Over the past year, we’ve gone through these issues with GoDaddy, BlueHost, Typepad and many others. One goes down, tons of sites go down. But it doesn’t have to paralyze you. A little planning can make it easy for you to flip the switch to hold you and your site visitors over.
Sometimes bad things happen to good servers and suddenly a chunk of your online presence is down with the dreaded 500 error. We’ve seen it with GoDaddy, BlueHost and many others. It can happen when your blog gets hacked – WP and the like, when your cart goes wonky due to SSL certs…. possibilities are endless. Do not worry. I’m here to help you prepare for “those times.”
DNS – Domain Name Servers – tells the world where to find the parts of your site and presence:
- mail.yourdomain.com,
- blog.yourdomain.com
- podcast.yourdomai.com
You get the picture.
Make a note of the IP address for EACH of your sites. Use CMD Prompt or other tools/sites to find out.
Consider setting up free hosting accounts on a few UNRELATED suppliers, just in case. You may already have this in place if you blog, have a cart, a site, podcast, etc.
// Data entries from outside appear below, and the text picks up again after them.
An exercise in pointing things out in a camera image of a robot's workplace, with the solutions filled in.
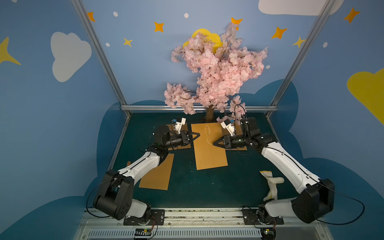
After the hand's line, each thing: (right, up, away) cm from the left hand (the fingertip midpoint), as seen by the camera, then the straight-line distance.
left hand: (201, 133), depth 74 cm
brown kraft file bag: (+18, +2, -5) cm, 18 cm away
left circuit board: (-29, -50, -1) cm, 58 cm away
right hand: (+8, -5, +1) cm, 10 cm away
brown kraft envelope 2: (-24, -27, +13) cm, 38 cm away
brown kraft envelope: (+3, -11, +1) cm, 12 cm away
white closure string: (+4, +1, +3) cm, 5 cm away
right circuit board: (+34, -50, -1) cm, 60 cm away
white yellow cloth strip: (+40, -27, +7) cm, 49 cm away
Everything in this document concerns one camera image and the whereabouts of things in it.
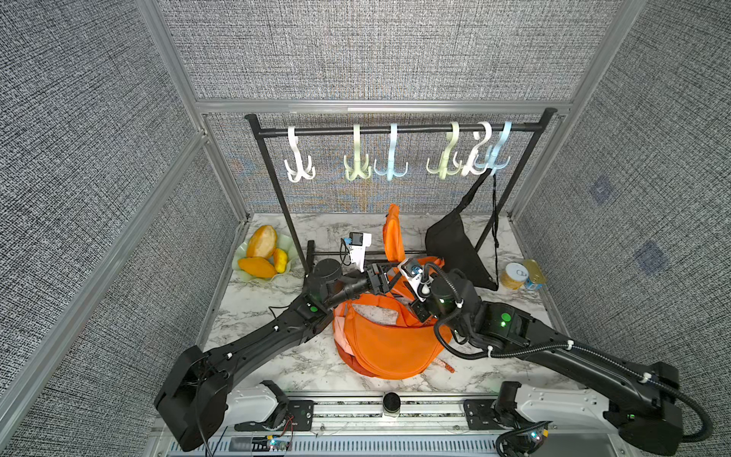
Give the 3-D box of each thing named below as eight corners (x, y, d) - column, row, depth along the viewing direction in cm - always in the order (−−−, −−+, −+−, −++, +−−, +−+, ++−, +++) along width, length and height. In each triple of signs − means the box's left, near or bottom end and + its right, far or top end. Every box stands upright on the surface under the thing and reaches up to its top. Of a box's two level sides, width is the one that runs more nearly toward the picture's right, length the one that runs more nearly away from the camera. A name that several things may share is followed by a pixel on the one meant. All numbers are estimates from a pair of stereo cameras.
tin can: (501, 289, 100) (508, 280, 95) (495, 273, 104) (501, 263, 99) (523, 289, 100) (531, 280, 95) (517, 273, 104) (524, 263, 99)
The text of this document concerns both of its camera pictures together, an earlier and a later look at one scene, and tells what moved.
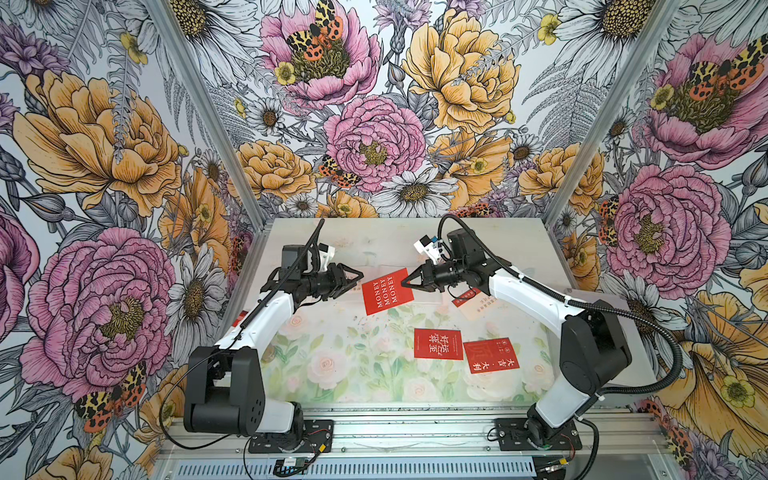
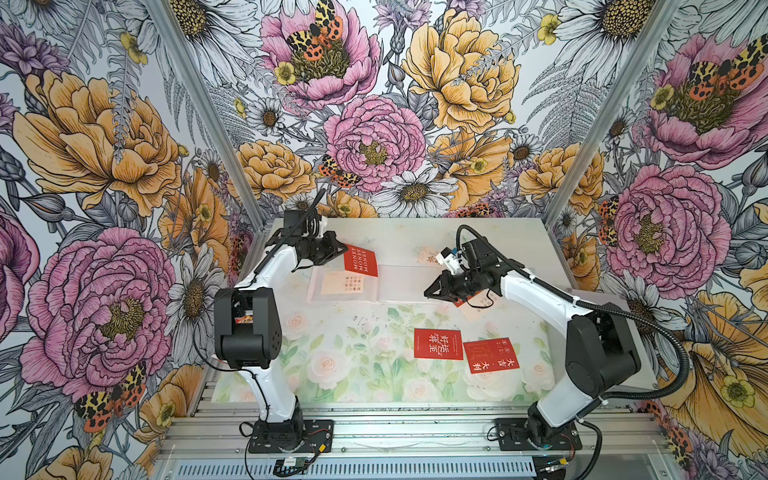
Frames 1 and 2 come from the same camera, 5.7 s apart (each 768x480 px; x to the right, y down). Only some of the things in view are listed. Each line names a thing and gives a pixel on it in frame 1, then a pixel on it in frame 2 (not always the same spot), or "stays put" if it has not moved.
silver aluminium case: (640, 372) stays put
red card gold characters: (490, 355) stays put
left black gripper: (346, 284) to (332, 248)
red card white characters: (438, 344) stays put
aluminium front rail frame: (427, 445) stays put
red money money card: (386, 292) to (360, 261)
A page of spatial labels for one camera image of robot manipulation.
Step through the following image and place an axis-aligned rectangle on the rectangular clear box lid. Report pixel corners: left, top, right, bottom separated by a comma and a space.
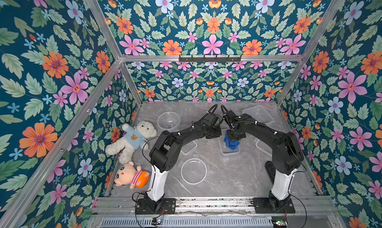
181, 141, 197, 155

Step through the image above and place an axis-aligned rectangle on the black hook rail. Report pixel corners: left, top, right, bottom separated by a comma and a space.
178, 55, 242, 63

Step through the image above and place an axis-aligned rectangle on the rectangular clear lunch box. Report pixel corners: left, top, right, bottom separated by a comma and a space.
218, 129, 241, 156

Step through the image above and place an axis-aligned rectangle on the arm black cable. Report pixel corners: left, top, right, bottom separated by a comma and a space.
130, 186, 154, 228
287, 168, 308, 228

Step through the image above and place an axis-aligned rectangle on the square clear box lid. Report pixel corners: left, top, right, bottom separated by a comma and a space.
256, 139, 272, 157

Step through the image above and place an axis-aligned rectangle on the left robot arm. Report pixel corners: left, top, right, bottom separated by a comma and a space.
144, 112, 223, 212

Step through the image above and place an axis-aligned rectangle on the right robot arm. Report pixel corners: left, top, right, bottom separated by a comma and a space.
221, 105, 303, 212

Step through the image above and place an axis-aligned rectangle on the pink doll orange outfit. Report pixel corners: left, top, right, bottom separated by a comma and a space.
114, 161, 150, 189

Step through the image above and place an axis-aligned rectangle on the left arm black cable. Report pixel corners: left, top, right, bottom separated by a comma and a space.
130, 186, 154, 228

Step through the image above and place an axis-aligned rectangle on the round clear lunch box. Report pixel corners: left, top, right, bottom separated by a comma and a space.
157, 112, 181, 132

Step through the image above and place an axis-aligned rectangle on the square clear lunch box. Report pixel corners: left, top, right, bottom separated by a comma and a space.
242, 105, 274, 125

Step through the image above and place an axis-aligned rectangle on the blue cleaning cloth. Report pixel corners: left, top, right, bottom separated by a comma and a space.
223, 131, 240, 151

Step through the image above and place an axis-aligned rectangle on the white ventilation grille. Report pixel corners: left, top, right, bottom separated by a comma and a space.
99, 217, 274, 228

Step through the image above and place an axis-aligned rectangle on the round clear box lid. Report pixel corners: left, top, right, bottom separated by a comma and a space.
181, 158, 207, 185

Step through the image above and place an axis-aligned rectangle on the aluminium front rail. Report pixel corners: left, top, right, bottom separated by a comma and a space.
93, 196, 340, 216

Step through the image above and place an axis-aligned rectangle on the white teddy bear blue shirt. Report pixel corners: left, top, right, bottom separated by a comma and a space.
105, 120, 157, 164

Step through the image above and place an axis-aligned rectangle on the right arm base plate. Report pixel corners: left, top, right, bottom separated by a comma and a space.
251, 197, 295, 214

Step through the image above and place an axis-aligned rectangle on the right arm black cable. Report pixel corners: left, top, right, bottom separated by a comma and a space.
287, 168, 308, 228

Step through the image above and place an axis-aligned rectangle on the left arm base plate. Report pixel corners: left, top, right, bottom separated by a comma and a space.
135, 197, 177, 215

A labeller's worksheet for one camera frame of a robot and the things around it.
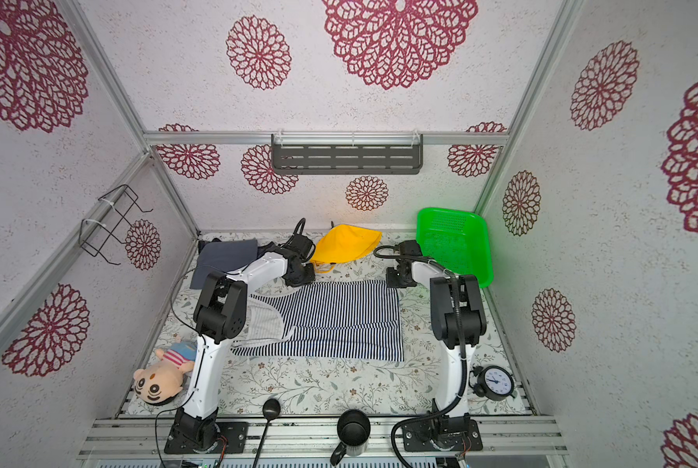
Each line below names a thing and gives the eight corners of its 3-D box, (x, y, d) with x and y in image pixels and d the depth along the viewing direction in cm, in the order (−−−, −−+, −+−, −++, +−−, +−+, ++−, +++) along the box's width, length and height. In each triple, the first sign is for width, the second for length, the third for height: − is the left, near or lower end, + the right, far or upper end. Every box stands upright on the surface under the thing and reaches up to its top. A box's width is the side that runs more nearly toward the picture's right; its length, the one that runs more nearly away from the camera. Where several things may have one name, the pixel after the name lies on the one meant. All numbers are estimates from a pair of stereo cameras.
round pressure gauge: (473, 401, 82) (479, 397, 78) (466, 370, 87) (470, 365, 84) (512, 401, 82) (519, 397, 78) (502, 370, 87) (508, 365, 84)
You have a main site, right? It has an FTP file structure (to upload your files), right?[slogan]*if at this point you are glazing over, show this to your IT and/or your web goddess to have them help you with this.*[/slogan]
Back to the plan: For EACH of these types of landing pages/subsites, I want you to create a SINGLE page with the branding for that subsite. Include: contact information – email, phone, subscribe, dynamic twitter feed so you can easily post updates to the status of your broken site, a humorous image to add some levity and a sincere message.
I also suggest you have a contact form that saves data to a database that you can maintain from Google Drive and just have it in there to hold you over in case your database stuff is down. You can choose to use it or not. At least you won’t miss a lead with the form submissions and won’t have to retype it because it will be saved. Acknowledge that you know the form is REALLY ugly but it will get the messsage to you. Google forms are hideous.
MAKE ONE FOR EACH. Have an images directory in this new subdirectory for each with the images related to THAT landing page contained there so you can use relative paths (this will make it easy to upload the same folder to all of the other servers in case you need it.
Upload these packages to the FTP root level of EACH of the other subsites. You never know which one will be the only one working.
Now, go to where these domains are hosted and add a hosting account under each of them for these subsites.
Yes, for each. You don’t have to change anything yet, just have it ready to flip a switch. Have it point to that subdirectory you created. It will look for index.htm, index.html, index.php, index.asp in that order usually. Make sure you name the one page index.html or index.htm to keep it easy. You only need one page and the related images folder in the directory.
Now you are ready.. LET’S HAVE A DRILL – ready to practice? Here we go…
“OH CRUD! MY SITE IS DOWN AND I HAVE A SPECIAL ONLINE EVENT TODAY – CRUD, CRUD, CRUD!”
Don’t panic.
Check your other sites – which ones work? Which are the easiest to work with?
Use cmdprompt or other tools to ping the site that IS working: command would be: ping www.yourgoodsite.com
You’ll see the IP address. Make a note of it.
WHERE IS YOUR BROKEN SITE DOMAIN HOSTED?
LOGIN.
Go to the DNS for that domain.
Change the @ record under the HOST RECORDS to point to the IP address. Change update TTL time to 6000 (10 minutes).
Update.
That will change it, invoke the “stand by” hosting account and direct people to THAT page.
Keep testing the broken server and hosting company status to see when it is fixed. Usually they post updates on Twitter. Typepad went through this recently – this is how I came up with this solution. Really helped my client.
Once everything is really fixed and stable again, change your IP address BACK to the one that was broken for the @ record in the domain. Leave the hosting account “on call” and wait for it to propagate back to how it was before it broke.